==== RECORDS PROVIDED
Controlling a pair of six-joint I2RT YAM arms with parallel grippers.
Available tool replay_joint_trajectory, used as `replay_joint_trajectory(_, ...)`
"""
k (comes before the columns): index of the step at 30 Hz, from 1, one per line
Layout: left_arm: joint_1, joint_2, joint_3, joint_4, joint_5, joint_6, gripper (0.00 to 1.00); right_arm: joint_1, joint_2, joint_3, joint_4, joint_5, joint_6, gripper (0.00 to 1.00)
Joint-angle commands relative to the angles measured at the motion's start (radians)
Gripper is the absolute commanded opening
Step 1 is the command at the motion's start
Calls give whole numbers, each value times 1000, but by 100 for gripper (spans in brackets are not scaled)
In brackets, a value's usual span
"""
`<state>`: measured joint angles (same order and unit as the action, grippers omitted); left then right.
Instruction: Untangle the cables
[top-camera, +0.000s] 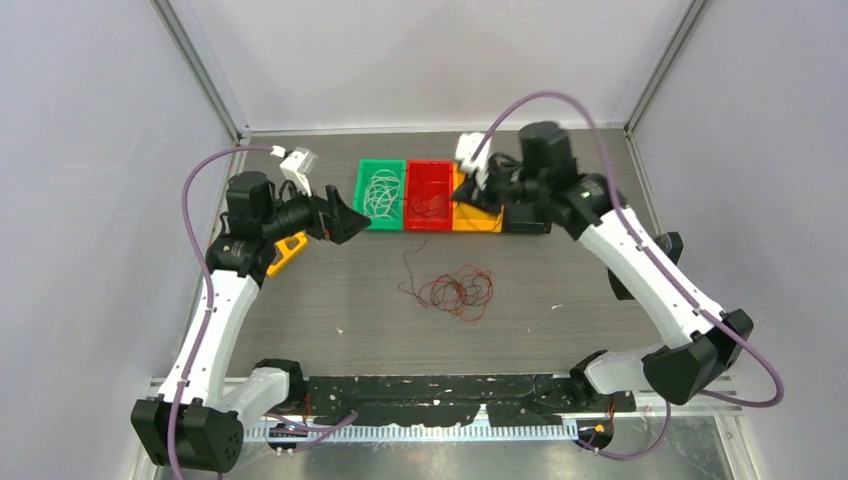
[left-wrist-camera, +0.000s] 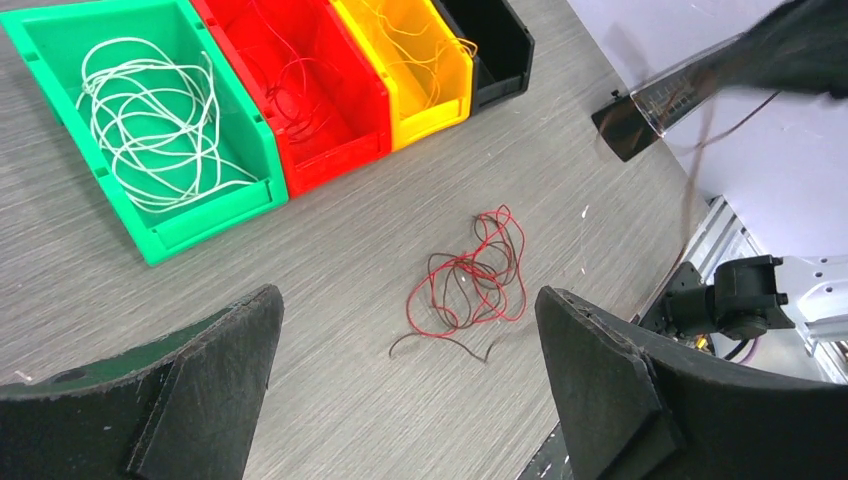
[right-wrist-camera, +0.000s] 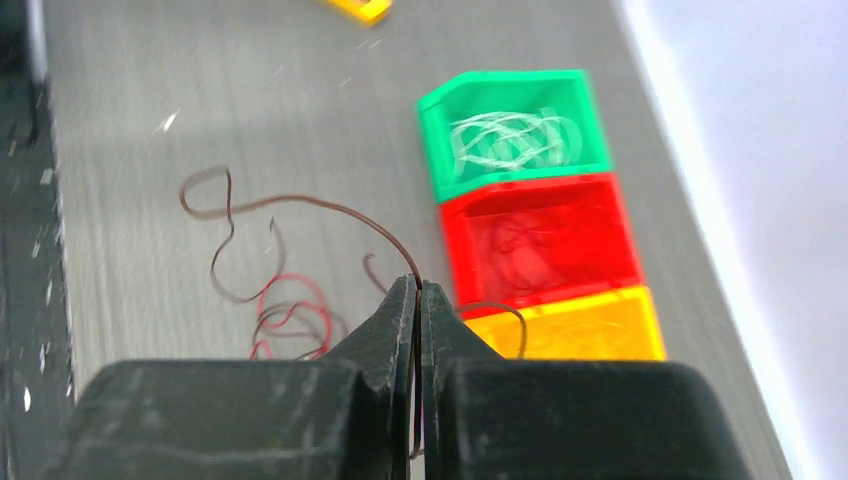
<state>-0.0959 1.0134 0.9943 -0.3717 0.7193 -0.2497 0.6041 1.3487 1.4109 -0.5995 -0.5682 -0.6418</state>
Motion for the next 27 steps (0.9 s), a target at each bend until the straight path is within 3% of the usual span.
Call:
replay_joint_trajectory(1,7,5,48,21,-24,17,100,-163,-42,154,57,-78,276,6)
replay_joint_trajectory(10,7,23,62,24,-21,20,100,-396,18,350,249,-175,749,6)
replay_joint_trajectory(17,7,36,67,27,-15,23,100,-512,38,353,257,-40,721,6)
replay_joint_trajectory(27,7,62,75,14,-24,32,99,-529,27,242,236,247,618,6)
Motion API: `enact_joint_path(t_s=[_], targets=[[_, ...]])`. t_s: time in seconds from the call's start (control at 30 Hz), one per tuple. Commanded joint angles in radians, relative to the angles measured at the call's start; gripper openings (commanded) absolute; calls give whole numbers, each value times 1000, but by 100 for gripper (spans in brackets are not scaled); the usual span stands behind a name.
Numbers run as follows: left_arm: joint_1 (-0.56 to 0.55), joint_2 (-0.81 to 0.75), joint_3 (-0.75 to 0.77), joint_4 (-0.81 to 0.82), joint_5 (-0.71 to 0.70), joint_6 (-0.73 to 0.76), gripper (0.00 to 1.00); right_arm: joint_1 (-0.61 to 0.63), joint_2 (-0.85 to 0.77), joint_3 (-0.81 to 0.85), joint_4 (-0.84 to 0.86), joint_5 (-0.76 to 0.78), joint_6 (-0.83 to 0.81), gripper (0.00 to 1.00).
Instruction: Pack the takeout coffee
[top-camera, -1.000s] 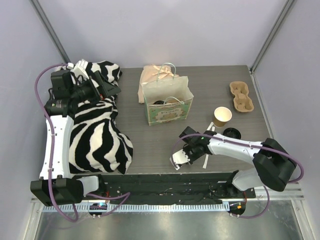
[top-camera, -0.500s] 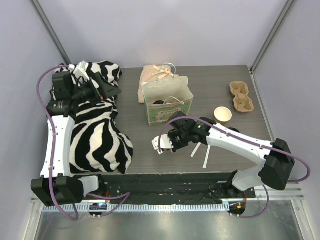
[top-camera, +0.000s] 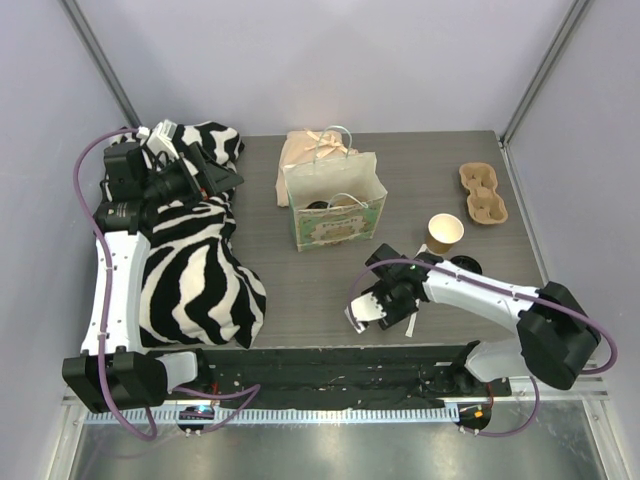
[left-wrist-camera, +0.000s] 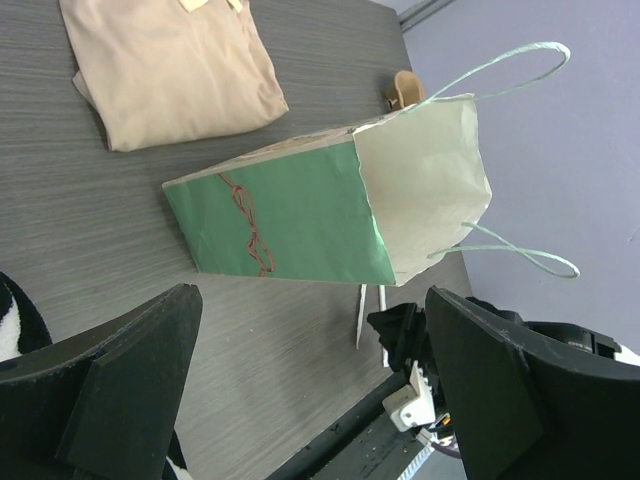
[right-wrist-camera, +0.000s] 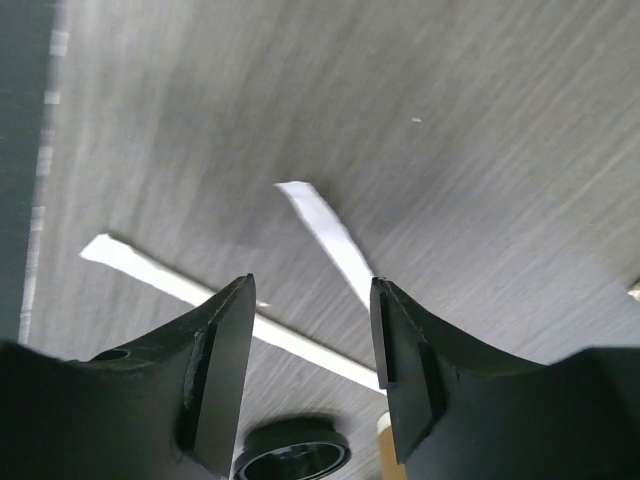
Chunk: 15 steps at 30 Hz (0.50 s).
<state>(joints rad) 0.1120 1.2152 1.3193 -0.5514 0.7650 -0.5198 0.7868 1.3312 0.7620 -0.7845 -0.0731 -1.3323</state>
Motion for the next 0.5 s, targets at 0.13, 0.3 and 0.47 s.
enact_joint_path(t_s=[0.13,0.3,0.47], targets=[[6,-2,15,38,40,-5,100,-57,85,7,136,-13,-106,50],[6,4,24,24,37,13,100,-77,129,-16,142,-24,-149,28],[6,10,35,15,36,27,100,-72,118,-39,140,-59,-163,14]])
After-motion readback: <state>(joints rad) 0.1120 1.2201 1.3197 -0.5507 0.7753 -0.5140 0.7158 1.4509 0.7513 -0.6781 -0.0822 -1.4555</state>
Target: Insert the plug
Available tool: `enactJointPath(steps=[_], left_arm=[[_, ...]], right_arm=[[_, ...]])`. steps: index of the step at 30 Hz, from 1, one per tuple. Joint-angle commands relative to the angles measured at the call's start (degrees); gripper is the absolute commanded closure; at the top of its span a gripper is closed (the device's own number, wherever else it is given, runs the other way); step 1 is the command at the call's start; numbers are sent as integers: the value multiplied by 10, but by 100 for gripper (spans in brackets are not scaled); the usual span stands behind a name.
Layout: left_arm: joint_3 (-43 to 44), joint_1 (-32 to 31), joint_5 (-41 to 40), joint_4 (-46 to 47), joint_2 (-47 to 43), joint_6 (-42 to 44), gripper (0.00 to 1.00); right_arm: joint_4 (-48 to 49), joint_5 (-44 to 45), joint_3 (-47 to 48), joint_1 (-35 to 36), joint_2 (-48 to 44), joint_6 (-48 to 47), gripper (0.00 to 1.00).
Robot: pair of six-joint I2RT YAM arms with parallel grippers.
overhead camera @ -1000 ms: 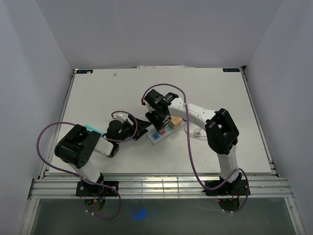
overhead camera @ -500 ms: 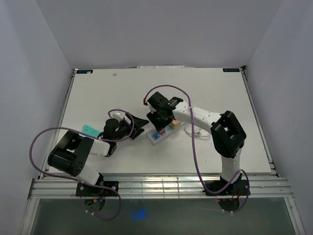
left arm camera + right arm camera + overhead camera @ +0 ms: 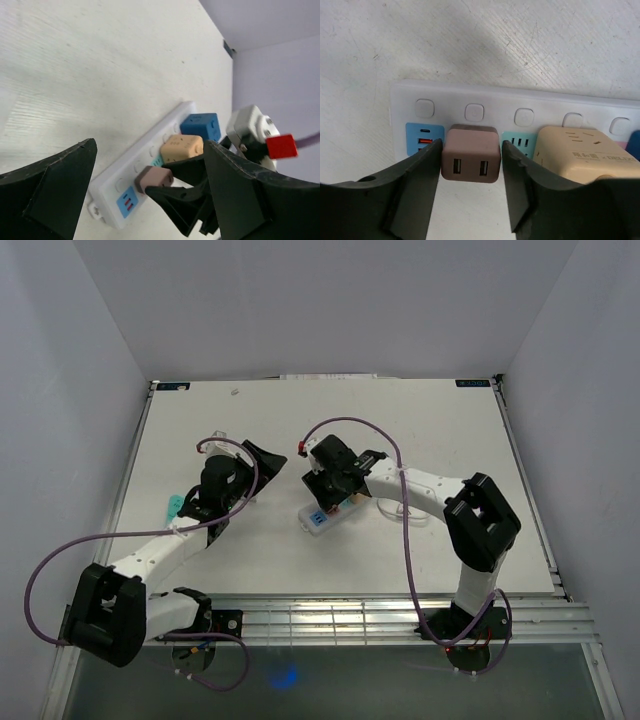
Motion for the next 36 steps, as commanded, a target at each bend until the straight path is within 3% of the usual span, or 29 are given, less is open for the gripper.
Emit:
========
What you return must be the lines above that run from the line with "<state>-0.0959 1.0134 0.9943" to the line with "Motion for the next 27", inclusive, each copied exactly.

<state>-0.0959 1.0134 0.9943 -0.3717 0.7193 -0.2497 0.6041 1.3487 1.4109 -0.5995 -0.5682 -0.6418</state>
Motion for the next 27 steps (0.9 s), a target at each bend until the straight path is within 3% of the usual span.

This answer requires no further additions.